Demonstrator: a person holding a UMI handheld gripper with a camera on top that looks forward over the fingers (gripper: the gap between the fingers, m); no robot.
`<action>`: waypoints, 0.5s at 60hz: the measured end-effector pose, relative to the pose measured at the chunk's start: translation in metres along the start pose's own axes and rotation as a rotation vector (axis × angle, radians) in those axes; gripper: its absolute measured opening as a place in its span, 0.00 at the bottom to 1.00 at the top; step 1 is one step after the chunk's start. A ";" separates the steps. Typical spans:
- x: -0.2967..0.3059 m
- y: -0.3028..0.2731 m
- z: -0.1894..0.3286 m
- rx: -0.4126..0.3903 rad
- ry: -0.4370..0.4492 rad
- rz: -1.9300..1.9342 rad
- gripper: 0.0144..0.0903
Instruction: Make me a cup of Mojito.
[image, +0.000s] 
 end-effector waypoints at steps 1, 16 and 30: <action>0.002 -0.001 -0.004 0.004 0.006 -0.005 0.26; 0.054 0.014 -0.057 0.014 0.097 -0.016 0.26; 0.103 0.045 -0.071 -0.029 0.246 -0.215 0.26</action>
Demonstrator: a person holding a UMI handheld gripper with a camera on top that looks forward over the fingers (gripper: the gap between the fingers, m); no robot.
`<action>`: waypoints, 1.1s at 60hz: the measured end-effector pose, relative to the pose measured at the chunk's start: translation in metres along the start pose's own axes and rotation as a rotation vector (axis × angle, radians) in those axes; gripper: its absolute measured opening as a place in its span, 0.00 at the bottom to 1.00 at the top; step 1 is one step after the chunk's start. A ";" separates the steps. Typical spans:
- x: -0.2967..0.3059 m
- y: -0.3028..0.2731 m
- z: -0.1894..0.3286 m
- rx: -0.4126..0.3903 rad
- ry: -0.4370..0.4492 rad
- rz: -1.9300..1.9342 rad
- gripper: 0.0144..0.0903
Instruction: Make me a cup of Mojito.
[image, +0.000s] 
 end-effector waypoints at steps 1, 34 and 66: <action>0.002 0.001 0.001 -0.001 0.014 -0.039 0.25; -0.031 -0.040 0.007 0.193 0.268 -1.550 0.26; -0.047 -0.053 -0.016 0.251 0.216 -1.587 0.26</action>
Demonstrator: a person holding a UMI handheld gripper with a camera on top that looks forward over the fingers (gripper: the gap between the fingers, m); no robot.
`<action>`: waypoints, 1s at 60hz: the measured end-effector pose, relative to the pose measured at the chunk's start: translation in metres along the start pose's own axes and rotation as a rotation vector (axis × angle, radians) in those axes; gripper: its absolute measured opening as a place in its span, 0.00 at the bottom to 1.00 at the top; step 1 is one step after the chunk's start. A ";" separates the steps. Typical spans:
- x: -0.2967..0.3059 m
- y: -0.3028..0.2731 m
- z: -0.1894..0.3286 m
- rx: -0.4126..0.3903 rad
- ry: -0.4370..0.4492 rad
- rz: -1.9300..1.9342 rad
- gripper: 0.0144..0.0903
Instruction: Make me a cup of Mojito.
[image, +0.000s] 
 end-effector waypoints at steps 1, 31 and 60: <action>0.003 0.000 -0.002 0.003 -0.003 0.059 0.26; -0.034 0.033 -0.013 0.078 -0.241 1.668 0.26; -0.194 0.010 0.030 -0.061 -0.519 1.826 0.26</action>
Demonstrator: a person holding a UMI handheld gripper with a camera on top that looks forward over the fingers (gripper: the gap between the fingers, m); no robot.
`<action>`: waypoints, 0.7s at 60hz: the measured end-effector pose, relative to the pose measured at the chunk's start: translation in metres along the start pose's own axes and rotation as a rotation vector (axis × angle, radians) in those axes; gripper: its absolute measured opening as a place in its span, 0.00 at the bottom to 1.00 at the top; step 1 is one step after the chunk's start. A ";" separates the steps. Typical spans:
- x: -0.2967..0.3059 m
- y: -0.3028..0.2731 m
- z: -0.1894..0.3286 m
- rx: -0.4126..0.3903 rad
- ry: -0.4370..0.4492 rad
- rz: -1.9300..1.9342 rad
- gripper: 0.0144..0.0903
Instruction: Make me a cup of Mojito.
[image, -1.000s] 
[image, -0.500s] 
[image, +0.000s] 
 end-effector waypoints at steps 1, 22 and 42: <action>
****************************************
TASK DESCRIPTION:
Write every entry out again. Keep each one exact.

RESPONSE TO THE EXERCISE:
Demonstrator: a person holding a UMI handheld gripper with a camera on top that looks forward over the fingers (gripper: the gap between the fingers, m); no robot.
`<action>`: waypoints, 0.5s at 60hz: the measured end-effector pose, relative to the pose measured at the chunk's start: translation in metres along the start pose's own axes and rotation as a rotation vector (axis × angle, radians) in those axes; gripper: its absolute measured opening as a place in its span, 0.00 at the bottom to 1.00 at the top; step 1 is one step after the chunk's start. A ";" separates the steps. Typical spans:
- x: -0.2967..0.3059 m
- y: -0.3028..0.2731 m
- z: -0.1894..0.3286 m
- rx: -0.4126..0.3903 rad
- ry: -0.4370..0.4492 rad
- rz: -1.9300..1.9342 rad
- gripper: 0.0144..0.0903
Instruction: Make me a cup of Mojito.
[image, +0.000s] 
 end-effector waypoints at steps 1, 16 and 30: <action>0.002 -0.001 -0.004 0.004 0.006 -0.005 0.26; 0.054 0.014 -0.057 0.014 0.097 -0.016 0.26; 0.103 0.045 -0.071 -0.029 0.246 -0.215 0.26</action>
Demonstrator: a person holding a UMI handheld gripper with a camera on top that looks forward over the fingers (gripper: the gap between the fingers, m); no robot.
`<action>`: waypoints, 1.1s at 60hz: the measured end-effector pose, relative to the pose measured at the chunk's start: translation in metres along the start pose's own axes and rotation as a rotation vector (axis × angle, radians) in those axes; gripper: its absolute measured opening as a place in its span, 0.00 at the bottom to 1.00 at the top; step 1 is one step after the chunk's start. A ";" separates the steps. Typical spans:
- x: -0.2967..0.3059 m
- y: -0.3028..0.2731 m
- z: -0.1894..0.3286 m
- rx: -0.4126..0.3903 rad
- ry: -0.4370..0.4492 rad
- rz: -1.9300..1.9342 rad
- gripper: 0.0144..0.0903
Instruction: Make me a cup of Mojito.
[image, +0.000s] 
 end-effector waypoints at steps 1, 34 and 66: <action>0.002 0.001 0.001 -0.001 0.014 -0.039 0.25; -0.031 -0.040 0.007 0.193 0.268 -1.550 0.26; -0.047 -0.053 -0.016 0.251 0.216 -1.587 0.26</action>
Demonstrator: a person holding a UMI handheld gripper with a camera on top that looks forward over the fingers (gripper: the gap between the fingers, m); no robot.
`<action>`: waypoints, 1s at 60hz: the measured end-effector pose, relative to the pose measured at the chunk's start: translation in metres along the start pose's own axes and rotation as a rotation vector (axis × angle, radians) in those axes; gripper: its absolute measured opening as a place in its span, 0.00 at the bottom to 1.00 at the top; step 1 is one step after the chunk's start. A ";" separates the steps. Typical spans:
- x: -0.2967..0.3059 m
- y: -0.3028..0.2731 m
- z: -0.1894..0.3286 m
- rx: -0.4126..0.3903 rad
- ry: -0.4370..0.4492 rad
- rz: -1.9300..1.9342 rad
- gripper: 0.0144..0.0903
Instruction: Make me a cup of Mojito.
[image, +0.000s] 
 end-effector waypoints at steps 1, 31 and 60: <action>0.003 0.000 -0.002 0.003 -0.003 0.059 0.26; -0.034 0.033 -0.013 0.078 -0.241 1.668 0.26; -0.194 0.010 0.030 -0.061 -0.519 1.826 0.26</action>
Demonstrator: a person holding a UMI handheld gripper with a camera on top that looks forward over the fingers (gripper: the gap between the fingers, m); no robot.
`<action>`: waypoints, 0.7s at 60hz: the measured end-effector pose, relative to the pose measured at the chunk's start: translation in metres along the start pose's own axes and rotation as a rotation vector (axis × angle, radians) in those axes; gripper: its absolute measured opening as a place in its span, 0.00 at the bottom to 1.00 at the top; step 1 is one step after the chunk's start. A ";" separates the steps. Typical spans:
- x: -0.2967..0.3059 m
- y: -0.3028..0.2731 m
- z: -0.1894..0.3286 m
- rx: -0.4126..0.3903 rad
- ry: -0.4370..0.4492 rad
- rz: -1.9300..1.9342 rad
- gripper: 0.0144..0.0903
Instruction: Make me a cup of Mojito.
[image, -1.000s] 
[image, -0.500s] 
[image, +0.000s] 
 end-effector waypoints at steps 1, 22 and 42: <action>

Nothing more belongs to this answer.